Robert Durst Pleads Not Guilty In Susan Berman Murder Case
The real estate scion whose story was featured in The Jinx pleaded not guilty to his friend's murder in Los Angeles in 2000.
LOS ANGELES, CA — Robert Durst pleaded not guilty Thursday to a murder charge in connection with the death of his friend Susan Berman in Los Angeles 18 years ago.
Prosecutors allege that Durst, the black sheep of his New York real estate scion family whose story was documented in the HBO series The Jinx, murdered 55-year-old Berman in 2000.
Her body was found on Christmas Eve.
Durst is also suspected in the disappeareance of his first wife, Kathleen McCormack Durst, who vanished in New York in 1982. Her case is still unsolved.
Durst was convicted of dismembering his friend Morris Black in Texas, but was ultimately acquitted of his murder.
On March 14, 2015, Durst was arrested in New Orleans and charged with Berman's killing. In 2016, he was transferred to California.
In October 2018, Los Angeles Country Superior Judge Mark Windham ruled there was enough evidence to try Durst for the shooting of Berman.
Prosecutors believe that Durst killed Berman because she was about to be questioned by New York police about Kathleen's disappearance.
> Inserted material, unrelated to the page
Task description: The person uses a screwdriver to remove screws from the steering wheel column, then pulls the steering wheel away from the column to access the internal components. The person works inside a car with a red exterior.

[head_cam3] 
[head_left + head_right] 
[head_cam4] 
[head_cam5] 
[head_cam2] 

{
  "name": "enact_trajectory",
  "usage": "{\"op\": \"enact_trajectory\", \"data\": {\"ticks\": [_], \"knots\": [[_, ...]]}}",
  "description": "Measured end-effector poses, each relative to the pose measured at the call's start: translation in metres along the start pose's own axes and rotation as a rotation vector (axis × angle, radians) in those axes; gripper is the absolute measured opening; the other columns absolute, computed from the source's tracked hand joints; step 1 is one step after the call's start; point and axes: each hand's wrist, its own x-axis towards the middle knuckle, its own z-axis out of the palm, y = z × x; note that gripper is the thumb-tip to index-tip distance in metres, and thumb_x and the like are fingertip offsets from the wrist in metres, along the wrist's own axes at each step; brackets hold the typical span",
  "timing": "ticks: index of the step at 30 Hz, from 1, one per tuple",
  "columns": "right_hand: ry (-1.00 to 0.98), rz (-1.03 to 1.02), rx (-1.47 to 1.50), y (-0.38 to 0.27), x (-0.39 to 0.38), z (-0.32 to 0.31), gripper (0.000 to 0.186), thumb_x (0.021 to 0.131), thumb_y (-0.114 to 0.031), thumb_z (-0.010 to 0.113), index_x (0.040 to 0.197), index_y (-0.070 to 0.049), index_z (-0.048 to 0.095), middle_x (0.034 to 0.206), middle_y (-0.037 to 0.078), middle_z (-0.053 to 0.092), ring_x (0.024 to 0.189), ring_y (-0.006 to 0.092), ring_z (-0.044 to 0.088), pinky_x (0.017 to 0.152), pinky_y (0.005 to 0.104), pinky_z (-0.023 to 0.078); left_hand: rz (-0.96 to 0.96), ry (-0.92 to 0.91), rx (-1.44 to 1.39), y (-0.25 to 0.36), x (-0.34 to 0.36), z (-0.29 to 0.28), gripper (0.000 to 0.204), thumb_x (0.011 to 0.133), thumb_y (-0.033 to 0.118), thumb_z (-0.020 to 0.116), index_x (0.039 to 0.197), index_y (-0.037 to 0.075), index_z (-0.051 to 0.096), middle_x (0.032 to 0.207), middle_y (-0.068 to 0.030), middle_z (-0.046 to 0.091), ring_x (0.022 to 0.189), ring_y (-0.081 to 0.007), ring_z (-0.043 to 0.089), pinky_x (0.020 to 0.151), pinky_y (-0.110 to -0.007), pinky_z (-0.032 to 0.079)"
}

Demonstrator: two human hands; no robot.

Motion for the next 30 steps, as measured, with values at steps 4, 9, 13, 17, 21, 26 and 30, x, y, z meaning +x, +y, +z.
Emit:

The murder charge against Durst includes the special circumstance allegations of lying in wait and killing a witness to a crime.
According to court documents, he has also been charged with personally using a handgun to carry out the murder.
Durst's lawyers have called this theory "illogical" and pointed out that there are no fingerprints or DNA evidence linking him to the crime.
The prosecutor claimed that Durst enlisted Berman to help cover up his role in Kathleen’s murder.
The prosecution alleges that Durst had Berman pretend to be Kathleen while placing a call to the dean of the New York medical school she attended.
"He killed her because he was afraid she was going to talk," the prosecutor said.
In the finale of The Jinx, Durst can be heard on a live microphone muttering to himself, "Killed them all, of course," and "There it is, you're caught."
He has denied that this was a confession, and later stated that he was "high on meth" when the documentary was being filmed.
At the end of the preliminary hearing last month, Los Angeles Superior Court Judge Mark E. Windham called Durst's comment in the documentary "cryptic."
According to various media reports, after a long legal battle with his family, Durst reached a settlement under which they awarded him a sum of $60 million to $65 million.